▶ [EXERCISE AIM] Every line of the data below should be retyped exactly.

▶ [DATA]
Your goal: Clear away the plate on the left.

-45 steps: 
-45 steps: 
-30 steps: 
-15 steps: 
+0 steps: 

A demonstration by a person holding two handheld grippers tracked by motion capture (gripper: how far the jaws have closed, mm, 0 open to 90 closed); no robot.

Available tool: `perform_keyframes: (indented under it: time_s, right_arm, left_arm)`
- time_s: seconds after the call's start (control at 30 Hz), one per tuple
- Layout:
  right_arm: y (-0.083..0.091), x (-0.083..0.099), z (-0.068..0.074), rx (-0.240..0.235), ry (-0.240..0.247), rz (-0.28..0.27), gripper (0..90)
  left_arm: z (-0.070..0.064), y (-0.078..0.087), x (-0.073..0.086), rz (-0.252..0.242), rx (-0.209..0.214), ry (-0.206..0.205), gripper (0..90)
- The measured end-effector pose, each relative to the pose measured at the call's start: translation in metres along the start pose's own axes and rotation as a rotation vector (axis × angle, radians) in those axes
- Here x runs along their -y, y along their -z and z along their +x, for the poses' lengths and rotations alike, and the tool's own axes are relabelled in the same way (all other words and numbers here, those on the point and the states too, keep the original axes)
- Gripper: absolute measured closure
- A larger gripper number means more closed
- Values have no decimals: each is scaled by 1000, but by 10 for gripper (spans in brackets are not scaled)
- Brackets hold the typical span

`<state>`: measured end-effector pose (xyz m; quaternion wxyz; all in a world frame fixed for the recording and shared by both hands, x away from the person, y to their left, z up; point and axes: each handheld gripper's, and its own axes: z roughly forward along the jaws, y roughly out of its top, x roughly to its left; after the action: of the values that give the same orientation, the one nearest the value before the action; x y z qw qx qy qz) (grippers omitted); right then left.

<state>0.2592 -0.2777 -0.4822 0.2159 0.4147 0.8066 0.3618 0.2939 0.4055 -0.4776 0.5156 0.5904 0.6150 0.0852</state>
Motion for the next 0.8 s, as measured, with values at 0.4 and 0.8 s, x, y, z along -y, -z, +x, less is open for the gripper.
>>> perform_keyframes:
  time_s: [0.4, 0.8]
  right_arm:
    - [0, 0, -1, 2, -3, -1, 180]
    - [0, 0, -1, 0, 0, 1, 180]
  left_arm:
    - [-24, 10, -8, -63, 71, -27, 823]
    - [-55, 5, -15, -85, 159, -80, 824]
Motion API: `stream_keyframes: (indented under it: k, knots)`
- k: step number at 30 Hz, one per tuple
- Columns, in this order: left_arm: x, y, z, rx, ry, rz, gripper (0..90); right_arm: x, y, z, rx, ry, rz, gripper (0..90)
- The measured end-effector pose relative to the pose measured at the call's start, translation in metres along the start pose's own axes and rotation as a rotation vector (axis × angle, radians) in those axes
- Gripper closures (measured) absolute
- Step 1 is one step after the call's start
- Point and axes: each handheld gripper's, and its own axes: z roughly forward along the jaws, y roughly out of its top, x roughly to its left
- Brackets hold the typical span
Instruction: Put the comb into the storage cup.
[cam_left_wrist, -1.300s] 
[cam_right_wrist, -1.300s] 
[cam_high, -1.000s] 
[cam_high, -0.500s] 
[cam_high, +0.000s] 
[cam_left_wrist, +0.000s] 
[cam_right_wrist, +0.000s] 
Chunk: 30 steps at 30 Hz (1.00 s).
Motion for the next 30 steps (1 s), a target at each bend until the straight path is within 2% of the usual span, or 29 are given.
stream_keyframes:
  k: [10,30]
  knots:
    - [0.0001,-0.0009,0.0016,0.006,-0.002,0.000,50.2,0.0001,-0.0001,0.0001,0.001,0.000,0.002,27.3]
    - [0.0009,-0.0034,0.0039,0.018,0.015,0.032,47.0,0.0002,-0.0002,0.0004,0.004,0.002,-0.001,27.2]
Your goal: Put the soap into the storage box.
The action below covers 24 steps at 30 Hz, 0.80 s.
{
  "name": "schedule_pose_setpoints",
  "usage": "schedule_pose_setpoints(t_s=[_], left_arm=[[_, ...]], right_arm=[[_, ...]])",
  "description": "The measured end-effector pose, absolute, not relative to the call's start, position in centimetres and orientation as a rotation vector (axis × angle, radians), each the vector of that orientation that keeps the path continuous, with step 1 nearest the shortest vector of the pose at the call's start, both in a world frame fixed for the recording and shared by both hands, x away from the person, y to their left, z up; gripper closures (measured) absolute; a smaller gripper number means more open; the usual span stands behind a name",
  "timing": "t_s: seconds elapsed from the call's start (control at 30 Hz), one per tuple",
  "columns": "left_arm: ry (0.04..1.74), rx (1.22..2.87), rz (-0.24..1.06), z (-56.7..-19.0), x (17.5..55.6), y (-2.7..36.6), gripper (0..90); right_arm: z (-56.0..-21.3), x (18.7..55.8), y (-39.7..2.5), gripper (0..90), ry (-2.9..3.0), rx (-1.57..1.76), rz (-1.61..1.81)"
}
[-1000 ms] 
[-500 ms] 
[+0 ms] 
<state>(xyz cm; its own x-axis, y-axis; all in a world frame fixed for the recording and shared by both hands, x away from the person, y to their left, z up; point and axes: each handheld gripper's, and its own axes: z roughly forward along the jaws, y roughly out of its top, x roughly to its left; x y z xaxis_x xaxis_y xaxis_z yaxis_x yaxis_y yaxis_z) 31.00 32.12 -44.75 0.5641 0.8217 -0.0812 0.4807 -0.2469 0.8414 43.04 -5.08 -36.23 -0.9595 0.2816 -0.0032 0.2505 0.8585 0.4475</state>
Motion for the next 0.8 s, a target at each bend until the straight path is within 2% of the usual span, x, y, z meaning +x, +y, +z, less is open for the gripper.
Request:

▶ [SOLUTION BELOW]
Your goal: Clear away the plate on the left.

-45 steps: 
-45 steps: 
-30 steps: 
-15 steps: 
+0 steps: 

A demonstration by a person holding two handheld grippers tracked by motion capture (gripper: how far the jaws have closed, mm, 0 open to 90 closed); no robot.

Available tool: `perform_keyframes: (indented under it: time_s, right_arm, left_arm)`
- time_s: seconds after the call's start (control at 30 Hz), one per tuple
- Layout:
  right_arm: y (-0.083..0.091), x (-0.083..0.099), z (-0.068..0.074), rx (-0.240..0.235), ry (-0.240..0.247), rz (-0.28..0.27), gripper (0..90)
  left_arm: z (-0.070..0.064), y (-0.078..0.087), x (-0.073..0.086), rz (-0.252..0.242), rx (-0.209..0.214), ry (-0.206..0.205), gripper (0..90)
- The measured end-effector pose, each relative to the pose measured at the call's start: translation in metres along the start pose's own axes and rotation as a rotation vector (axis × angle, radians) in those axes
- Here x runs along their -y, y along their -z and z along their +x, for the poses' lengths and rotations alike, and the tool's own axes are relabelled in the same way (all other words and numbers here, those on the point and the states too, keep the original axes)
- Gripper: absolute measured closure
- A larger gripper number means more closed
- Values have no decimals: each is scaled by 1000, but by 10 for gripper (spans in brackets are not scaled)
- Brackets hold the typical span

`<state>`: measured end-effector pose (xyz m; quaternion wxyz; all in a world frame fixed for the recording and shared by both hands, x away from the person, y to their left, z up; point and axes: each handheld gripper's, and its own axes: z roughly forward along the jaws, y roughly out of its top, x roughly to its left; after the action: of the values that give the same orientation, the one nearest the value before the action; x y z qw qx qy qz) (grippers omitted); right then left.

<state>0.2592 -0.2777 -0.4822 0.2159 0.4147 0.8066 0.3618 0.2939 0.4055 -0.4776 0.5156 0.5904 0.6150 0.0852</state>
Motion for the next 0.8 s, as measured, with values at 0.4 and 0.8 s, x, y, z along -y, -z, +x, less is open for the gripper.
>>> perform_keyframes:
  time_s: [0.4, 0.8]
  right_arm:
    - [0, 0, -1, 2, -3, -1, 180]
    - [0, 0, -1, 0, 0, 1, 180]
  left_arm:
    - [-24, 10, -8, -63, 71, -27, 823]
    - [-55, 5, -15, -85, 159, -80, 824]
Motion API: `stream_keyframes: (indented under it: k, knots)`
- k: step number at 30 Hz, one per tuple
- Columns, in this order: left_arm: x, y, z, rx, ry, rz, gripper (0..90); right_arm: x, y, z, rx, ry, rz, gripper (0..90)
- The measured end-effector pose relative to the pose measured at the call's start, translation in metres along the start pose's own axes and rotation as a rotation vector (axis × angle, radians) in those axes
- Gripper closures (measured) absolute
- Step 1 is one step after the call's start
- Point and axes: each handheld gripper's, and its own axes: z roughly forward along the jaws, y roughly out of its top, x roughly to its left
- Brackets hold the typical span
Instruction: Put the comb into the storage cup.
[cam_left_wrist, -1.300s] 
[cam_right_wrist, -1.300s] 
[cam_high, -1.000s] 
[cam_high, -0.500s] 
[cam_high, +0.000s] 
[cam_left_wrist, +0.000s] 
[cam_right_wrist, +0.000s] 
Chunk: 30 steps at 30 Hz (1.00 s).
Motion for the next 30 steps (1 s), a target at each bend until the straight path is within 2% of the usual span, or 29 are given.
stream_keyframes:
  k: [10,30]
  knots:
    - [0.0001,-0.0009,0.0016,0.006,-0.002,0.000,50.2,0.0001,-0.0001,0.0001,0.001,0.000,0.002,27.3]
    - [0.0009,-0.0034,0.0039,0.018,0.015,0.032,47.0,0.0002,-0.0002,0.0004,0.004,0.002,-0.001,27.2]
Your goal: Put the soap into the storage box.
The action below covers 24 steps at 30 Hz, 0.80 s.
{
  "name": "schedule_pose_setpoints",
  "usage": "schedule_pose_setpoints(t_s=[_], left_arm=[[_, ...]], right_arm=[[_, ...]])",
  "description": "The measured end-effector pose, absolute, not relative to the call's start, position in centimetres and orientation as a rotation vector (axis × angle, radians), each the vector of that orientation that keeps the path continuous, with step 1 nearest the shortest vector of the pose at the call's start, both in a world frame fixed for the recording and shared by both hands, x away from the person, y to their left, z up; gripper closures (measured) absolute; a smaller gripper number means more open; the usual span stands behind a name",
  "timing": "t_s: seconds elapsed from the call's start (control at 30 Hz), one per tuple",
  "columns": "left_arm: ry (0.04..1.74), rx (1.22..2.87), rz (-0.24..1.06), z (-56.7..-19.0), x (17.5..55.6), y (-2.7..36.6), gripper (0..90); right_arm: z (-56.0..-21.3), x (18.7..55.8), y (-39.7..2.5), gripper (0..90), ry (-2.9..3.0), rx (-1.57..1.76), rz (-1.61..1.81)"
}
[-1000 ms] 
[-500 ms] 
[+0 ms] 
<state>(xyz cm; its own x-axis, y-axis; all in a world frame fixed for the recording and shared by both hands, x away from the person, y to their left, z up; point and axes: each handheld gripper's, and its own axes: z roughly forward along the jaws, y roughly out of its top, x roughly to its left; x y z xaxis_x xaxis_y xaxis_z yaxis_x yaxis_y yaxis_z) 31.00 32.12 -44.75 0.5641 0.8217 -0.0812 0.4807 -0.2469 0.8414 43.04 -5.08 -36.23 -0.9595 0.2816 -0.0032 0.2505 0.8585 0.4475</state>
Motion for the next 0.8 s, a target at each bend until the straight path is within 2% of the usual span, x, y, z meaning +x, +y, +z, less is open for the gripper.
Request:

No more work is left in this exercise.